Sorry if this comes so late (I haven’t had a chance to post that before and it sounded like you didn’t want to continue the conversation).
First of all, I just wanted to make it as clear as possible that none of the above was about “winning rounds” (as Anon 4:55 seems to suggest). I would never do that–that’s not how I do philosophy. If at any point I gave anyone that impression, I apologize.
Second (and more substantively), you say: “Of course, for statistical mechanics, what matters is what the *majority* of possible classical trajectories do. For short time scales on flat Minkowski spacetime, most trajectories lead to melting. On a CTC, they need not.”
I don’t think that anything in what you said shows that. You have given us no reason to think that, on CTCs, most trajectories include glasses of icy water. In fact, the very same reasons why such trajectries would see to be extrmely rare in flat STs would suggest they are extrmely rare on CTCs. Don’t you think so?

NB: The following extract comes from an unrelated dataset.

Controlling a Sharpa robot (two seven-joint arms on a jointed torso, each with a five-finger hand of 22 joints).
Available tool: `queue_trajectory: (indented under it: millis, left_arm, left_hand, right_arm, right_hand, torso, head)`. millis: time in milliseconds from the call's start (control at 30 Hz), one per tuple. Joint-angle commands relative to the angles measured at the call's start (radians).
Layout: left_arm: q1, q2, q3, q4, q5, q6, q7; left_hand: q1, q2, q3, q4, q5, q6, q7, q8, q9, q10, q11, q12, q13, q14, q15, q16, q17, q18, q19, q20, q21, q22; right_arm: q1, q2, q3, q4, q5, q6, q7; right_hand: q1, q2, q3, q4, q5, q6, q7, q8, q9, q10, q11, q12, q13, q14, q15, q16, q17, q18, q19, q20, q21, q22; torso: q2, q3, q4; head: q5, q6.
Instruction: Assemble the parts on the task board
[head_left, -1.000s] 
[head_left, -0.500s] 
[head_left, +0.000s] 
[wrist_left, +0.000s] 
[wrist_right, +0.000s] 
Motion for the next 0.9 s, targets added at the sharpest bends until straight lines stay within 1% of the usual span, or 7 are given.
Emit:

Hi Gabrielle — always nice to hear your thoughtful comments, and I honestly enjoy the discussion. No worries and no offense taken about Anon 4:55.
You’re making a fair point here — perhaps I didn’t understand you earlier. It would definitely be hard to put a glass of icewater on a CTC. Indeed, consistency constraints make it hard to put *anything* on a CTC. So I would absolutely agree with you here.
That said: my concern in the passage you quote is with a situation in which we *have* somehow managed to get icewater on a CTC (however difficult this may be). There is a certain immediate response to this which says, if the system is to remain consistent (i.e., the icewater state of affairs will return to its original configuration), then the 2nd law will be violated. My thesis in this post (though it remains to be precisely worked out) is that it need not be, if you properly apply the consistency constraints demanded by the CTC.